Now i am using CobolCopybookExample1 as a reference i am not getting the output in correct format I mean schema is there but no data is getting loaded. Can you please help me with the correct program. Below i am also sending you my program.

package za.co.absa.cobrix.spark.cobol.examples

import org.apache.spark.sql.{SaveMode, SparkSession}
import za.co.absa.cobrix.spark.cobol.utils.SparkUtils
import com.databricks.spark.xml._

// This is an example Spark Job that uses COBOL data source.
// IMPORTANT! To run this locally change the scope of all Scala and Spark libraries from 'provided' to 'compile' in pom.xml
// But revert it to 'provided' to create an uber jar for running on a cluster

object CobolSparkExample1 {

def main(args: Array[String]): Unit = {

val sparkBuilder = SparkSession.builder().appName("Cobol source reader example 1")
val spark = sparkBuilder
.master("local[*]")
.getOrCreate()

// This is an example read from a mainframe data file.
// You can turn on/off the 'generate_record_id' and 'schema_retention_policy' options to see what difference it makes.
val df = spark
.read
.format("za.co.absa.cobrix.spark.cobol.source")

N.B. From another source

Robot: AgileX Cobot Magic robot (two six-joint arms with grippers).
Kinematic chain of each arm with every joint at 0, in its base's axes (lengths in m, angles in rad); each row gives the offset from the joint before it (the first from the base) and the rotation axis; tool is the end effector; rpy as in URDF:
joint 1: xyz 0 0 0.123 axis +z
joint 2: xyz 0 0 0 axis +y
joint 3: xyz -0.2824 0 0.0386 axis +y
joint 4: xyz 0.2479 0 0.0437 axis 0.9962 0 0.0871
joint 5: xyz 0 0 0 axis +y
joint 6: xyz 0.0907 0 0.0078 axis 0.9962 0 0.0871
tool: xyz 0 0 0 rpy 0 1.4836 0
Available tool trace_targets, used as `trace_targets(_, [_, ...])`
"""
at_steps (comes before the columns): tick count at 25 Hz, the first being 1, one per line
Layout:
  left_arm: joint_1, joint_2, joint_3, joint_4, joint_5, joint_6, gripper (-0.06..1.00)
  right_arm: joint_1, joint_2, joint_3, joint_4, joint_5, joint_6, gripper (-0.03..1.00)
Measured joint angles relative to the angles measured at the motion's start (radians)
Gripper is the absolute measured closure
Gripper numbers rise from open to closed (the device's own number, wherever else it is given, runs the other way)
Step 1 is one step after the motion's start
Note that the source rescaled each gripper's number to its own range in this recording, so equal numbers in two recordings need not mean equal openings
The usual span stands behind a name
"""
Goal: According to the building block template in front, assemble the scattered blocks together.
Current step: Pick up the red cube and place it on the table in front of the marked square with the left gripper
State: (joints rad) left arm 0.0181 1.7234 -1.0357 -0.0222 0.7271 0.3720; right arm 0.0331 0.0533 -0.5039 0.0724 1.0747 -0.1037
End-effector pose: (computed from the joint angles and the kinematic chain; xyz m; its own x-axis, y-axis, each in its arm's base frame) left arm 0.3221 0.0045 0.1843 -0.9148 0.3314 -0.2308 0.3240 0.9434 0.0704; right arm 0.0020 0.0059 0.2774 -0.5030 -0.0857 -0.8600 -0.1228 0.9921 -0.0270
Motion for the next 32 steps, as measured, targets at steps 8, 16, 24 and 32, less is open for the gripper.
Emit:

.option("copybook", "file:///Users/admin/Desktop/Kafka/cobrix-master/cobrix-master/examples/example_data/edited1.cbl")
.option("delimiter", "#")
//.option("generate_record_id", true) // Generates File_Id and Record_Id fields for line order dependent data
//.option("schema_retention_policy", "collapse_root") // Collapses the root group returning it's field on the top level of the schema
.load("file:///Users/admin/Desktop/Kafka/cobrix-master/cobrix-master/examples/example_data/Albertsan_Input") //My input flat file is here

// If you get this exception:
// Class Not found exception java.lang.ClassNotFoundException: Failed to find data source: cobol.
// please use full class name of the data source:
// .format("za.co.absa.cobrix.spark.cobol.source")

df.printSchema()
//df.printSchema
//println(df.count)

df.show(100, truncate = false)

//df.toJSON.take(100).foreach(println)

//todo convert it to XML
//df.write.mode(SaveMode.Overwrite).

df.write
.format("com.databricks.spark.xml")
.option(rowTag = "book", rootTag ="book")
.option("book", "book")
.save("file:///Users/admin/Desktop/Kafka/cobrix-master/cobrix-master/examples/example_data/Output/newbooks.xml")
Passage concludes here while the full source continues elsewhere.